The doctrine of "judicial deference" as applied to the Board of Directors of a homeowners association originates in a legal concept known as the "business judgment rule." This rule holds that management decisions made in good faith in what the corporation's directors believe to be the corporation's best interest will not be second-guessed by the court. In short, the rule prohibits the court from playing the proverbial Monday-morning quarterback and interposing its own judgment for that of the directors.
In the Lamden case, the California Supreme Court confronted the question of whether this rule should apply to the Board of Directors of a homeowners association in the same way it did to directors of other corporations. The Lamden plaintiff was an owner who had sued his Association after its Board elected to spot treat for termites instead of tenting and fumigating the entire building. The question before the Court was whether the decision to spot treat, given how expensive it would be to fully fumigate the building, was one that was within the Board's discretion and subject to deference from the Court.
The Court held deference was appropriate and applied the business judgment rule to community association Boards. The Court held it should "defer to the board's authority and presumed expertise" provided the Board's action is made in good faith, with regard for its members' best interests, and within the scope of its authority under CC&Rs in deciding how best to maintain common areas. With this, the business judgment rule for corporations became a rule of judicial deference to the decisions of association boards.
Now, careful readers noted the phrase in italics and asked: What happens if a court thinks the board acted outside its authority and how can a Board make sure it does not exceed that authority? That is precisely the question the Fourth District Court analyzed in two 2008 cases, Harvey and Ekstrom, applying the same principles with two strikingly different results.
Judicial Deference Granted: The Harvey Case
The Harvey case concerned the Landing Homeowners Association (Association), which managed a four-story, 92 unit condominium complex located in Coronado, California. At this complex, owners on the fourth floor had empty attic space above their units. This attic space was technically common area maintained by the Association. However, unbeknownst to the Board, many of the fourth floor owners had used this space for storage, and had done so for years.

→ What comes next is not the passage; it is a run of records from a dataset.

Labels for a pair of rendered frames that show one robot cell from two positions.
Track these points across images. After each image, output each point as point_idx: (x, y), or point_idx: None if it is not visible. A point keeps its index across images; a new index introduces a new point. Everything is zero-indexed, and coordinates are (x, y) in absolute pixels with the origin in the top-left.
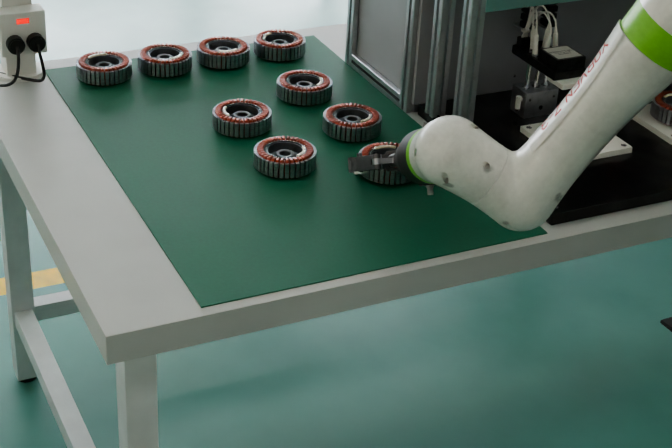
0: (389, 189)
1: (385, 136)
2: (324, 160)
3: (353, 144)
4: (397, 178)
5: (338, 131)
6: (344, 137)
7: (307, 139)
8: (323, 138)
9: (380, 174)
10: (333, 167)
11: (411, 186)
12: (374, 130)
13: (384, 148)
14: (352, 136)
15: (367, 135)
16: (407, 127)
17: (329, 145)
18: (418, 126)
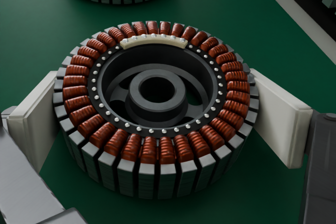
0: (132, 218)
1: None
2: (8, 53)
3: (107, 9)
4: (164, 189)
5: None
6: None
7: None
8: None
9: (101, 171)
10: (13, 82)
11: (212, 203)
12: None
13: (153, 44)
14: None
15: None
16: None
17: (53, 7)
18: None

The Board discovered this use after a homeowner's complaint in 2002 prompted an inspection. At the time, the Board President was Mr. Harvey, the eventual plaintiff. Harvey, along with two other members of The Landing Architectural Review Committee (ARC) issued a report containing the findings of the inspection. That report also concluded that the use of the fourth floor attic space complied with the CC&Rs, which allowed an owner to use adjacent common area if that use was nominal and did not interfere with other owners' use and enjoyment. Since the attics could not be used by any owner other than the fourth-floor owner whose unit sat underneath it, Harvey and the ARC members concluded such use was permissible.
Harvey then consulted counsel, who opined that the use of the attic area for storage was impermissible because it was not nominal use and that the Association lacked authority to grant the encroaching owners the right to continue to use the space. Based on this guidance, Harvey requested the Board issue notices of violation under the CC&Rs to the fourth floor owners using the attic space. When the Board refused, Harvey immediately resigned as president, though he remained on the Board.
Race to Win!
The ECHO Annual Seminar is simply the best educational opportunity designed for HOA members. And in 2009, ECHO continues its 37-year tradition of providing the most up-to-date information on the most pressing issues for California HOAs. Whether you are a first time board member, a brand new condominium owner, or an HOA veteran, the Annual Seminar will give you the training and information you need.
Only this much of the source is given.